Detailed safety data (warnings, contraindications, and drug interaction records) was not retrievable for this Evidence Pack. Based on the drug's known pharmacology and clinical use:

  • Hypocalcemia is the most clinically significant risk of CaSR agonists; etelcalcetide should not be initiated if serum calcium is below the lower limit of normal
  • QT prolongation risk associated with hypocalcemia warrants ECG monitoring in at-risk patients
  • Paresthesia and muscle spasms are common manifestations of hypocalcemia during treatment

Please refer to the current package insert (Parsabiv® prescribing information) for complete warnings, contraindications, and drug interaction guidance before clinical use.


Conclusion and Next Steps

Decision: Proceed with Guardrails

Rationale: The prediction is mechanistically sound — hyperphosphatemia and SHPT share the same CKD-MBD pathophysiology, and etelcalcetide's PTH-lowering and potential direct tubular effects provide a biologically coherent basis for phosphate reduction. An RCT (DUET Trial) and supporting review literature confirm clinically meaningful effects in the same patient population, with phosphate as a documented secondary outcome. The gap is the absence of a trial that designates hyperphosphatemia as the primary endpoint.

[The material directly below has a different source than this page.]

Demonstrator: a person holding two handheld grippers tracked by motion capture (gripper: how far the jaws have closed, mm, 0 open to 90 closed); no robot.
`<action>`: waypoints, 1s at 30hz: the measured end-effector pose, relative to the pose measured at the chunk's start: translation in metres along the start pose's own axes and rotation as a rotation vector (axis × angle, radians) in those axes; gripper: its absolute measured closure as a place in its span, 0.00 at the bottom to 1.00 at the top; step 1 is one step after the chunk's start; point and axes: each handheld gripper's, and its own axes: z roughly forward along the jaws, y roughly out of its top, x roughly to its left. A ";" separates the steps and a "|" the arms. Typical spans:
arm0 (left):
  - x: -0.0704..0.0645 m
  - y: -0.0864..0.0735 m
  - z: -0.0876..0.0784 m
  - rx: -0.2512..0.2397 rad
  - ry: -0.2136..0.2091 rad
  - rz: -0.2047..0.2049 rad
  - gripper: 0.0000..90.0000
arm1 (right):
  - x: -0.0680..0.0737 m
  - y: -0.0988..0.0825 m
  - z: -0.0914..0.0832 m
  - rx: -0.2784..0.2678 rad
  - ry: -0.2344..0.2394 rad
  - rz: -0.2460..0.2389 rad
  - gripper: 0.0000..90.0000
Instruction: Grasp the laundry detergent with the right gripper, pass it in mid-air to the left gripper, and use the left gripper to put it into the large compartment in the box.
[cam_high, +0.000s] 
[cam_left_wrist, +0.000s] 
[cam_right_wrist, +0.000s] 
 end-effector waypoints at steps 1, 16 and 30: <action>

To proceed, the following is needed:

  • MOA documentation: Obtain full DrugBank MOA profile for etelcalcetide to formalize mechanism-of-action rationale in regulatory submissions
  • Package insert safety data: Download and parse the Parsabiv® prescribing information to complete contraindication and warning fields (currently blocking S1 safety evaluation)
  • Singapore import pathway assessment: Confirm whether HSA Special Access Route or similar mechanism is available for clinical use, given no local registration
  • Phosphate-as-primary-endpoint trial identification: Search for any ongoing trials where hyperphosphatemia is the primary endpoint (not only secondary) to determine if Phase 3 evidence can be anticipated
  • Calcium monitoring protocol: Define a pre-specified hypocalcemia monitoring plan as a guardrail condition for any expanded use proposal

    Disclaimer

This content is for research purposes only and does not constitute medical advice. Clinical validation is required before any clinical application.